The mistake is to assume that people supporting text processing should 
be using the default table to begin with.

.NET has a concept of an "invariant culture", which you can specify 
instead of a locale-specific culture. It will violate some cultures' 
preferences, but will produce a dependable and stable result. This is 
pretty much what the the Unicode "default" casing does.

Somebody should go over the text and look at all the descriptions and 
propose an update that more clearly explains that for any processing 
that should be correct (for any language) on needs to not use this 
identifier-safe casing mode, but use the correct casing table from CLDR.

I don't know whether CLDR has its own default for something that's 
culturally a "least common denominator" but may deviate from the 
"identifier-safe" version. That would be something useful to use for all 
cases where you can't tailor for a single language, but still want to 
get most cases correct (with exception of the few where several 
languages disagree on the casing for the same character).

It's all well and good to cite "stability requirements" but these 
requirements apply to specific scenarios.
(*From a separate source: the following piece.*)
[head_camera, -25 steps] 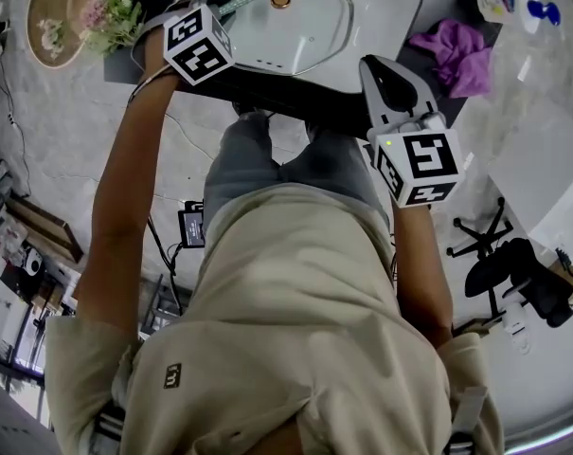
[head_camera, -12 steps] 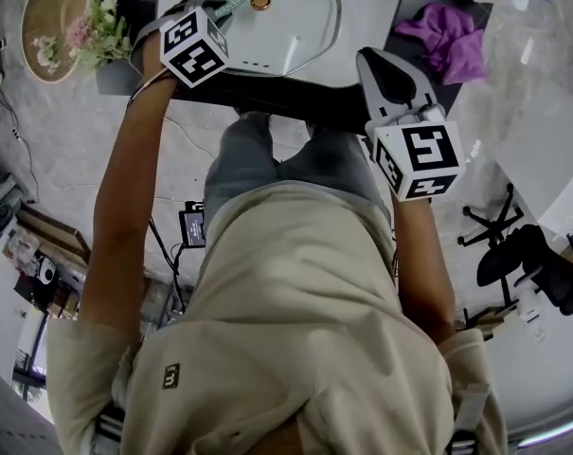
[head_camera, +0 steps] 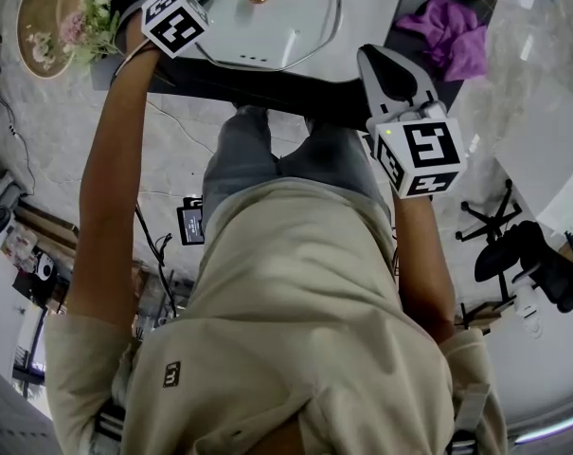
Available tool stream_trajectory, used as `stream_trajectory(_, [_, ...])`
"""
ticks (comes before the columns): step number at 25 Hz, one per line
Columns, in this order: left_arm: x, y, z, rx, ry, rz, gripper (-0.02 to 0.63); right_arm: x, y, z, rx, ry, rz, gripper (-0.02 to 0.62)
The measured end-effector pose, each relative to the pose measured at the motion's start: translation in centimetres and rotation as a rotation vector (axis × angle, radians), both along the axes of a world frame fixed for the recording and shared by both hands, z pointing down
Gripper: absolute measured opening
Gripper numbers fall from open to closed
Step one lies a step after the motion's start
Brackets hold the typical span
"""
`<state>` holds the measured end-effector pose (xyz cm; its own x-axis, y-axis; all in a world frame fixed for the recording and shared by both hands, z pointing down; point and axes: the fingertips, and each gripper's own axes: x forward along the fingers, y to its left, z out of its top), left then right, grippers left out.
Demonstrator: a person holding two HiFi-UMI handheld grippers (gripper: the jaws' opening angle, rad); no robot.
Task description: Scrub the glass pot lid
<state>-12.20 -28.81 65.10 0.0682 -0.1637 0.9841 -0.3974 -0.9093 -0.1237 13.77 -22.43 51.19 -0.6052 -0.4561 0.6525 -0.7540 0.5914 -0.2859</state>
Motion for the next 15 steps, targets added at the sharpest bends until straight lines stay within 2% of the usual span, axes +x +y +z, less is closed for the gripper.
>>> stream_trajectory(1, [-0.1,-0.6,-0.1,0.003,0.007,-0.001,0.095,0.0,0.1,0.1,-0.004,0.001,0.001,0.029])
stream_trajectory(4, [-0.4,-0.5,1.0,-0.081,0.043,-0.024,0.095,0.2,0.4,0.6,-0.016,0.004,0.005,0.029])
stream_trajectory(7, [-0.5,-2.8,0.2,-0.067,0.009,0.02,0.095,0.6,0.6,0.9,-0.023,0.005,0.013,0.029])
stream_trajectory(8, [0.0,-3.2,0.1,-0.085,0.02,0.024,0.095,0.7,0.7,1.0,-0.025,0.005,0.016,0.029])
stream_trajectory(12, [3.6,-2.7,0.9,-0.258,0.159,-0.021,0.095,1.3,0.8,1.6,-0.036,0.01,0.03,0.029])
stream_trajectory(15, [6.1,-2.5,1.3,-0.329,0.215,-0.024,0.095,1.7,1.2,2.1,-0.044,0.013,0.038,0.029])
That doesn't mean we should 
throw them overboard, but that, instead, we need to be much clearer as 
to where they apply (and where insisting on them is meaningless).

Identifiers and unattended use with stable outcomes are one scenario.

Functions executed during manual edits of text are another.

Let's get some more clarity for what is what, and where to use UCD and 
where to use CLDR.

Someone will have to drive this by proposing actual language in detail 
(covering all discussions of case).

A./

>
> Best wishes,
>
> Daniel
>